THIS IS NORMANDY; TODAY IS D-DAY, JUNE 6th, 71 YEARS ON AND I AM HERE!!
Despite the cold (and it has been consistently bitterly cold overnight since we arrived here), we were up and about early; we needed to get to UTAH beach in time for the re-enactment of the landings at 06:45 . We were on our way by 05:45 and had fairly clear roads for most of the way although heavier traffic was anticipated up ahead as we neared our objective, hence our early start for a relatively short journey, supposedly of about 7 Km. but it turned into a police-enforced roundabout route, a journey of about 14-15 km. to parking lots not too far from the beach. As those lots filled up newcomers were forced to park farther and farther "along the line".
Eric let me off opposite one of the breaks in the hedgerows and I walked through, turning right with others to walk a few hundred yards down the road and on to the beach through a gap in the bluff running along the beach - apparently one of the same still-extant openings actually used by the forces as they came off the beach 71 years ago today. To our dismay an error had been made in our timing and the disembarkation had taken place at the original 1944 hour of 06:30 and by the time we arrived virtually everything was over except for the casual return of some troops and various pieces of equipment from the water's edge some 6-700 yards out and, in truth, it would have been difficult indeed - especially facing directly into the sunrise - for most of the spectators to have been fully appreciative of any detail of what was actually going on out there, had we been on time.

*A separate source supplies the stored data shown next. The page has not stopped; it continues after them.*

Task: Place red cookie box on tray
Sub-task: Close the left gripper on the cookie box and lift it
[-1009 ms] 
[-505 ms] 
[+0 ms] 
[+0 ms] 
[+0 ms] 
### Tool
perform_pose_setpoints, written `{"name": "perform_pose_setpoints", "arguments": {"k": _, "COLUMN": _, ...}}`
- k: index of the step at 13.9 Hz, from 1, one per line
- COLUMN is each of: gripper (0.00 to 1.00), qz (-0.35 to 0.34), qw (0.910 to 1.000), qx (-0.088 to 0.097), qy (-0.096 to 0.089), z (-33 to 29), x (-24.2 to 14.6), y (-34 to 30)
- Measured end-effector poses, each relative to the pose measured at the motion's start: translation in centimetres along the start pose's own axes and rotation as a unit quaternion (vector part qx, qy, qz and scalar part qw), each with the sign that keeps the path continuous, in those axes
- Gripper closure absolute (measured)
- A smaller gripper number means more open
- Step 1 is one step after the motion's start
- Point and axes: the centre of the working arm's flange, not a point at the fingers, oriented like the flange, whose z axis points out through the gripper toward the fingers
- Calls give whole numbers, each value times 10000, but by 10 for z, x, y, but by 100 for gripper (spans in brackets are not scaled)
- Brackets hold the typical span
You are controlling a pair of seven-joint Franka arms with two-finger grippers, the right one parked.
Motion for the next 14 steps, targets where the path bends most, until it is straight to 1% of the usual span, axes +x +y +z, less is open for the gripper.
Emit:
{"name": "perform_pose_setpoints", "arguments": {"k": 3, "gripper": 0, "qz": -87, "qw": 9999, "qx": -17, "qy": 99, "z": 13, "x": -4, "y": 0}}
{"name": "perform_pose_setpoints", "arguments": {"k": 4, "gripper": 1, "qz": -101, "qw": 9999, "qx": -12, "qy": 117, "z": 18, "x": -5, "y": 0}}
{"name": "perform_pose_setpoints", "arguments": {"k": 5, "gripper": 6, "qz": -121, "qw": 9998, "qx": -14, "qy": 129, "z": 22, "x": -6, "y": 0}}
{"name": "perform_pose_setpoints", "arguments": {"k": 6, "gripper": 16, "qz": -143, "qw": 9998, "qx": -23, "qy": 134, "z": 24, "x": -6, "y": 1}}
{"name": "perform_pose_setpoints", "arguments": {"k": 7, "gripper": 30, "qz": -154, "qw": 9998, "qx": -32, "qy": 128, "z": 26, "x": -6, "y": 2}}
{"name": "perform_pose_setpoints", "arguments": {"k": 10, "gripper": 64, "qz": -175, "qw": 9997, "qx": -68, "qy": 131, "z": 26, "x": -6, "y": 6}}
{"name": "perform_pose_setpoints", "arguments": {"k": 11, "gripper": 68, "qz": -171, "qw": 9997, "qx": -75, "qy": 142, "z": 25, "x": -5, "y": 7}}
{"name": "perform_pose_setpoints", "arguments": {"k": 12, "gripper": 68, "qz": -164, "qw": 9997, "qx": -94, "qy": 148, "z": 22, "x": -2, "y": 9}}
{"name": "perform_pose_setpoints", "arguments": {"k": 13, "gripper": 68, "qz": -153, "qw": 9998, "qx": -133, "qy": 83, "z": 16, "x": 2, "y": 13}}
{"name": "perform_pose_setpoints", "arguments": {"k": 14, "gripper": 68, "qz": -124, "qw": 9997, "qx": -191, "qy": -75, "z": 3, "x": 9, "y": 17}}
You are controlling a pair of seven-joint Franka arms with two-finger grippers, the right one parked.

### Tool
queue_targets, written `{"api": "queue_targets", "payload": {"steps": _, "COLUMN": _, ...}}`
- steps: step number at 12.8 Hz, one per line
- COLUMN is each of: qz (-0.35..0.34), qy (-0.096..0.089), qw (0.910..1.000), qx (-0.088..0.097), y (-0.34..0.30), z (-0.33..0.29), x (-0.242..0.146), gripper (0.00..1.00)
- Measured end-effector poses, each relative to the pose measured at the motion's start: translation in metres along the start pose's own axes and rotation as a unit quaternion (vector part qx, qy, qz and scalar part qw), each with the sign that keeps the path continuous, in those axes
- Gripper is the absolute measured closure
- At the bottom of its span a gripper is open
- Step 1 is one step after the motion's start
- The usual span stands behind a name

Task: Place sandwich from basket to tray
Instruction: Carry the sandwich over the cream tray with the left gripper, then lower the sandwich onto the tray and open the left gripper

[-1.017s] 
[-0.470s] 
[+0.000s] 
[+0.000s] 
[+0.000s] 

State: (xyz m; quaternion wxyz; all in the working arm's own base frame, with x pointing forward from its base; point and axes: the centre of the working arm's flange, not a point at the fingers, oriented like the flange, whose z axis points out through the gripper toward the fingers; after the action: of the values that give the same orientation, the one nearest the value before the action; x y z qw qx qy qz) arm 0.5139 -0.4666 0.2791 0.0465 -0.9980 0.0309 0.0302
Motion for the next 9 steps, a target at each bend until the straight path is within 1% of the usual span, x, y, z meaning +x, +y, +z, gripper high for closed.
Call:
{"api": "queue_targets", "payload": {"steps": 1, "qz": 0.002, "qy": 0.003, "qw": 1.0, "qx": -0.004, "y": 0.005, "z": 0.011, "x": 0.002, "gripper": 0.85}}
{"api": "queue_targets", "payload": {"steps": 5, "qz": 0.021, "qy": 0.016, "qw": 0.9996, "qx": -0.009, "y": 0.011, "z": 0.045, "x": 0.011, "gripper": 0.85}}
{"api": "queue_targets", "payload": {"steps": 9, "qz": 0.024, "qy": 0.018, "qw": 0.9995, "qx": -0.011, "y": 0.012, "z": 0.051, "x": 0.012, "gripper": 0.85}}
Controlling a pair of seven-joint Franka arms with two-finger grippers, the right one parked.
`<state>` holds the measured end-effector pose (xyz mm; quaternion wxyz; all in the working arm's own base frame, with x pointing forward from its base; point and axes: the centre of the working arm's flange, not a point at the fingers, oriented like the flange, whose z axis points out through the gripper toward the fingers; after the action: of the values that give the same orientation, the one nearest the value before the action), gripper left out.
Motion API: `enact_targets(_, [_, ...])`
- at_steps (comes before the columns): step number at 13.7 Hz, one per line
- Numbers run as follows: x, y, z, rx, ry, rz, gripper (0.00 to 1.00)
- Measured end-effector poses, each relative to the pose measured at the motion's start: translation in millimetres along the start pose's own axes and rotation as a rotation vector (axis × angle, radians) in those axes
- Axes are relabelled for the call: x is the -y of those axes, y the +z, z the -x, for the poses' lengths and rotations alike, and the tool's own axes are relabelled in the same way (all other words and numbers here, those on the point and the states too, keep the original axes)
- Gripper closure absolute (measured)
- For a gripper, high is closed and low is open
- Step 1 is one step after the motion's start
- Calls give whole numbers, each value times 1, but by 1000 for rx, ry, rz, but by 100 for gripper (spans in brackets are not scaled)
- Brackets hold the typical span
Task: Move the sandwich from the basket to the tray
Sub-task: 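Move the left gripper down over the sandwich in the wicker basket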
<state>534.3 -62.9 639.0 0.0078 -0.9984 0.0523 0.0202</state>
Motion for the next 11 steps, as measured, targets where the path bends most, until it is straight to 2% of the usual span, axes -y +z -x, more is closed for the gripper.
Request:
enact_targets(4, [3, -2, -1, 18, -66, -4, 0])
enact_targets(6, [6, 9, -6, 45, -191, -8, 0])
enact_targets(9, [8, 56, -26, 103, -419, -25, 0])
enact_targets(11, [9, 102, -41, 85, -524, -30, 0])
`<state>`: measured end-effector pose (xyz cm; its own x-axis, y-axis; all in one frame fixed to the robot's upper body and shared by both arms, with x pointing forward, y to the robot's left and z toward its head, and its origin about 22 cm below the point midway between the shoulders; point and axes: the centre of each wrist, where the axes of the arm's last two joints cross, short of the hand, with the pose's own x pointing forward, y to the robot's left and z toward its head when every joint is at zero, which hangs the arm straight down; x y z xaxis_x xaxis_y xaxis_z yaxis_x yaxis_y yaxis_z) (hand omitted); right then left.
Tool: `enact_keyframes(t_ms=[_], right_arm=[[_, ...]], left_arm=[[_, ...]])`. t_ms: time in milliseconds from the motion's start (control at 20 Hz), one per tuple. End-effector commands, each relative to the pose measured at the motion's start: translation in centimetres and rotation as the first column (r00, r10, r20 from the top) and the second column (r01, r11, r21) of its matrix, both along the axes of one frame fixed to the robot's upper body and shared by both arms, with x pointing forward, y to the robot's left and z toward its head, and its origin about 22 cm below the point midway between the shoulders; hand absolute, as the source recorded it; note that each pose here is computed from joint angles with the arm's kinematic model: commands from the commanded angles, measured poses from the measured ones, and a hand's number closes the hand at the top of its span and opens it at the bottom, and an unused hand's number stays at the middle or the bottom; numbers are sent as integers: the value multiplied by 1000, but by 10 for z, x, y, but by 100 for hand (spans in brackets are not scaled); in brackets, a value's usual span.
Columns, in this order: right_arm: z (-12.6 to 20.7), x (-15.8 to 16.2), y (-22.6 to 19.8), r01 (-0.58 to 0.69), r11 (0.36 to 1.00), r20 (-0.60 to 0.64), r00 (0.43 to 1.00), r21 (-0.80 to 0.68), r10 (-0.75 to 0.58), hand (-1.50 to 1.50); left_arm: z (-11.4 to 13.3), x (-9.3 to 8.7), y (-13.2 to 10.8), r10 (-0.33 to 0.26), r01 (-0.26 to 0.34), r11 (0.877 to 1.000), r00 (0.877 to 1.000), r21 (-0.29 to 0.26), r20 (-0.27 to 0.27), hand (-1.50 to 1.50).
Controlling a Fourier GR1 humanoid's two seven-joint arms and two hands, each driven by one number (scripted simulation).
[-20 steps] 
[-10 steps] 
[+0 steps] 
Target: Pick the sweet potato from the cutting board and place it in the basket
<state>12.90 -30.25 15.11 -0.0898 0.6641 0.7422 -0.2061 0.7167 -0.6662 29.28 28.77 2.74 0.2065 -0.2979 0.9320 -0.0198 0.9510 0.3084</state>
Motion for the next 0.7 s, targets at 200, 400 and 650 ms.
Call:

The men came in on 20 LCVPs (Landing Craft, Vehicle, Personnel) carrying four companies from the 8th Infantry Regiment.
Later on in the morning there was a parachute drop using modern style equipment and we came back to Utah to watch it. Very close by, up on the bluff, a ridge about 10-15 ft. high and running virtually the whole length of Utah, is the memorial to the Naval branch of the services and the price they and their ancillary forces paid to the allied victory; I took the opportunity to photograph the Naval memorial, before returning to the farm to spend time with the group:
Needless to say, the entire area is rich in memorials to events, battles and individuals who played a significant and conspicuous role; for example Major Richard Winters (1918-2011)....
....whose illustrious WWII record can be read here:-
"...But he will remember with advantage what feats he did that day..."
Henry V Act IV Scene iii before Agincourt
....and as it was:
Continuing on from there we drove into Carentan for the group to buy a few stores before going back to the farm at Le Grand Chemin.
On the way back from Carentan we stopped for a short break at a pleasant spot where we shared some water-melon...
....continuing on our way afterwards...
And so ended our last full-day stay in Normandy. Tomorrow morning Eric and I will be making our last couple of stops on the way home at Arromanches, to see the remains of Mulberry Harbour and then on to Ouistreham and the Pegasus Bridge.